Search the material for "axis" and copy each line in which it is found.
[[ Input data open ]]
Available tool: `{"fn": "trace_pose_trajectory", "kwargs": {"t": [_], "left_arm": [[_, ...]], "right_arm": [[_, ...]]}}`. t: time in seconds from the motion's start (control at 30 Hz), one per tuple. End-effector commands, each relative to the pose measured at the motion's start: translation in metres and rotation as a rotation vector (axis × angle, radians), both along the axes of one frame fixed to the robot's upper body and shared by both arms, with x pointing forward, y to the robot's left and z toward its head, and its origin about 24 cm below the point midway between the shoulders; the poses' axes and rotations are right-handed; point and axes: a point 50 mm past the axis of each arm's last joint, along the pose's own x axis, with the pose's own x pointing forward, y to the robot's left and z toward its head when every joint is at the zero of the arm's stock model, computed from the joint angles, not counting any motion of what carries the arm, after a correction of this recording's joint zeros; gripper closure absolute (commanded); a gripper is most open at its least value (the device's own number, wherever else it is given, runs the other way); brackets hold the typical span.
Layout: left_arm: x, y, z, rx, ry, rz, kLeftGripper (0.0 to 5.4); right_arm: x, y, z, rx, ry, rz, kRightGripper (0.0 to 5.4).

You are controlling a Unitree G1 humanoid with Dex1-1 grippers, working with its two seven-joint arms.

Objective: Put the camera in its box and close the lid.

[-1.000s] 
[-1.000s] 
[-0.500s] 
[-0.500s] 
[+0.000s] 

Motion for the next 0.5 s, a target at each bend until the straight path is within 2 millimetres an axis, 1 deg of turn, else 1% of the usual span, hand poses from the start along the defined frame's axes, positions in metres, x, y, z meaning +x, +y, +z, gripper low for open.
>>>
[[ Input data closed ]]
Response to this task ::
Available tool: `{"fn": "trace_pose_trajectory", "kwargs": {"t": [_], "left_arm": [[_, ...]], "right_arm": [[_, ...]]}}`. t: time in seconds from the motion's start (control at 30 Hz), one per tuple. End-effector commands, each relative to the pose measured at the motion's start: translation in metres and rotation as a rotation vector (axis × angle, radians), both along the axes of one frame fixed to the robot's upper body and shared by both arms, with x pointing forward, y to the robot's left and z toward its head, and its origin about 24 cm below the point midway between the shoulders; the poses' axes and rotations are right-handed; point and axes: a point 50 mm past the axis of each arm's last joint, along the pose's own x axis, with the pose's own x pointing forward, y to the robot's left and z toward its head when every joint is at the zero of the arm's stock model, computed from the joint angles, not counting any motion of what carries the arm, after a correction of this recording's joint zeros; gripper closure absolute (commanded); a gripper is most open at its least value (the device's own number, wherever else it is given, runs the other way); brackets hold the typical span.
Motion for the next 0.5 s, a target at each bend until the straight path is within 2 millimetres an axis, 1 deg of turn, else 1% of the usual span, hand poses from the start along the defined frame's axes, positions in metres, x, y, z meaning +x, +y, +z, gripper low for open.

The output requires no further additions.